### [Work instruction]
If a line contains "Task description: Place", it is the last one to write out; begin with the first line of the records and copy each exactly.

### [Records]
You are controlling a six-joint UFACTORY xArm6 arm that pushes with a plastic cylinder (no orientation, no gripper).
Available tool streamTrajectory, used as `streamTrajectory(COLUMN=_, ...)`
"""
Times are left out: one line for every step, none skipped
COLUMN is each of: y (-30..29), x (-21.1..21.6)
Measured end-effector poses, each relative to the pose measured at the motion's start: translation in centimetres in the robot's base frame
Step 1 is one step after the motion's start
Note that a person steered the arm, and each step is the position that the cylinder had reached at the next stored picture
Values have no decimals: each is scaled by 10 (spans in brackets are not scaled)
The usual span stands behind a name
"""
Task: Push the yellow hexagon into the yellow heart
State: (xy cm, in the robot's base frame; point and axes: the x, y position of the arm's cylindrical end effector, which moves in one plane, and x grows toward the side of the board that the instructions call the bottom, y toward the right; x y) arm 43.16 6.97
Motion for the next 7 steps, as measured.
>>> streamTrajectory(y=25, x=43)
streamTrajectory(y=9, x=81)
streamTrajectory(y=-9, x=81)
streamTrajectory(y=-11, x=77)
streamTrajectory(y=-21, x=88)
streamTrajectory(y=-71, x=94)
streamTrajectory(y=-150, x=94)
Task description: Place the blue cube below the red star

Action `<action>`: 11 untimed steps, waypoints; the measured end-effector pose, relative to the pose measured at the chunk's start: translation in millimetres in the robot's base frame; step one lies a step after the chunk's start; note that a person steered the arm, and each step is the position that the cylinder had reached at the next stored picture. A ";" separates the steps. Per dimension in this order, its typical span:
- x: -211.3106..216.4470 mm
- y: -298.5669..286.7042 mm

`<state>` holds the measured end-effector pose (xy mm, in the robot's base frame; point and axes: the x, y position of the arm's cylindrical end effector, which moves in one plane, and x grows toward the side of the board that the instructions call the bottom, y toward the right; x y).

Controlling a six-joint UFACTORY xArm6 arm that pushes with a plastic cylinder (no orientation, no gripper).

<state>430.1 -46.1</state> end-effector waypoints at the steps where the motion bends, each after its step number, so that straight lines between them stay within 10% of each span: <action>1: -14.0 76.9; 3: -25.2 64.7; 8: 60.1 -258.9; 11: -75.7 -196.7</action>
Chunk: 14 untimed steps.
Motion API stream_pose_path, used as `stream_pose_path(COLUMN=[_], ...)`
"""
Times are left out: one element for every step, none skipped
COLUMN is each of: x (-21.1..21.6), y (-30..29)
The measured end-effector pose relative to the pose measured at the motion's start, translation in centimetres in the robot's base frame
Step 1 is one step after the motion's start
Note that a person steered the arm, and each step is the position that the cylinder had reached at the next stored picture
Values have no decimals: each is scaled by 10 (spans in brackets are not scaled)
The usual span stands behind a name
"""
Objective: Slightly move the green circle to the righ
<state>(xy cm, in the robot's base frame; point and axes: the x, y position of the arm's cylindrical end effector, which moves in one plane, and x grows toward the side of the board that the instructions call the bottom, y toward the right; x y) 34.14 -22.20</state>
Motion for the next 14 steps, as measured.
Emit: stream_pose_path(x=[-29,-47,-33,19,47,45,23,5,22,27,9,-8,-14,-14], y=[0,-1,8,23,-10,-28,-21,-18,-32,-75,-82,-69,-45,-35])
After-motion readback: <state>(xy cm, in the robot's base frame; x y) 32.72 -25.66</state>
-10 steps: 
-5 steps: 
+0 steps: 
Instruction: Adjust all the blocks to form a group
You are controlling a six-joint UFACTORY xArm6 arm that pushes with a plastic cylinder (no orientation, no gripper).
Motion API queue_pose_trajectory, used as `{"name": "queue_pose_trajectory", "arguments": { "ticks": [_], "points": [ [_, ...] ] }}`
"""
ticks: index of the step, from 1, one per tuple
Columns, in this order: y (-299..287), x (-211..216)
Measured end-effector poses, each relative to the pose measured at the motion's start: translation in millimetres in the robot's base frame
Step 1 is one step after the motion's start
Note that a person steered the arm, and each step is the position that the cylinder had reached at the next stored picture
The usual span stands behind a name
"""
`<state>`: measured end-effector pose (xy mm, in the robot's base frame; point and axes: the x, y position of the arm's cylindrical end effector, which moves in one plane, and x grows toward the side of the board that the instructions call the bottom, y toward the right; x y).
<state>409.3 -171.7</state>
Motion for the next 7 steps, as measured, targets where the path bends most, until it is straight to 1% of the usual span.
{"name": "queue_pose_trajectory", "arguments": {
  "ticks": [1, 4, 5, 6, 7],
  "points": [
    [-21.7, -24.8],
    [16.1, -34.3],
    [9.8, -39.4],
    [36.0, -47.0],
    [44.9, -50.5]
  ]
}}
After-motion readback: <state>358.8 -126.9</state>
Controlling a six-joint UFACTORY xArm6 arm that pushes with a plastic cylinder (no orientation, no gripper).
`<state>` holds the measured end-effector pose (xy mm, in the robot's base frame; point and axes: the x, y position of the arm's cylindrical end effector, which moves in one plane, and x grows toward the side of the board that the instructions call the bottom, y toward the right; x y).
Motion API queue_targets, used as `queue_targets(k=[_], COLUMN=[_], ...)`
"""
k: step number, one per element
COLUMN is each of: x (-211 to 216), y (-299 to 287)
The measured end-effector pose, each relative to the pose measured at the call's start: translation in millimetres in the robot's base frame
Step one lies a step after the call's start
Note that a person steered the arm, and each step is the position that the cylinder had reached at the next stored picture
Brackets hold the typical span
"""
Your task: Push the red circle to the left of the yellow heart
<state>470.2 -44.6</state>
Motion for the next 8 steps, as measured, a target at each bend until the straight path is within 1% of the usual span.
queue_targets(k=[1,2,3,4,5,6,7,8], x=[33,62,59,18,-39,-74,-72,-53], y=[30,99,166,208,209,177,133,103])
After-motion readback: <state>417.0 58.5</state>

### [Task response]
You are controlling a six-joint UFACTORY xArm6 arm that pushes with a plastic cylinder (no orientation, no gripper).
Available tool streamTrajectory, used as `streamTrajectory(COLUMN=_, ...)`
"""
Times are left out: one line for every step, none skipped
COLUMN is each of: y (-30..29), x (-21.1..21.6)
Measured end-effector poses, each relative to the pose measured at the motion's start: translation in centimetres in the robot's base frame
Step 1 is one step after the motion's start
Note that a person steered the arm, and each step is the position that the cylinder had reached at the next stored picture
Values have no decimals: each is scaled by 10 (spans in brackets are not scaled)
The usual span stands behind a name
"""
Task: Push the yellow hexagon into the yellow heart
State: (xy cm, in the robot's base frame; point and axes: the x, y position of the arm's cylindrical end effector, which moves in one plane, and x grows toward the side of the board that the instructions call the bottom, y toward the right; x y) arm 43.16 6.97
Motion for the next 7 steps, as measured.
>>> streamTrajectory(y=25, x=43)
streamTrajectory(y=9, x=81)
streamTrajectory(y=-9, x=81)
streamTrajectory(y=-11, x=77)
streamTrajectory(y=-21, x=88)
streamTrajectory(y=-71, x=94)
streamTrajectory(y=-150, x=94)
Task description: Place the blue cube below the red star

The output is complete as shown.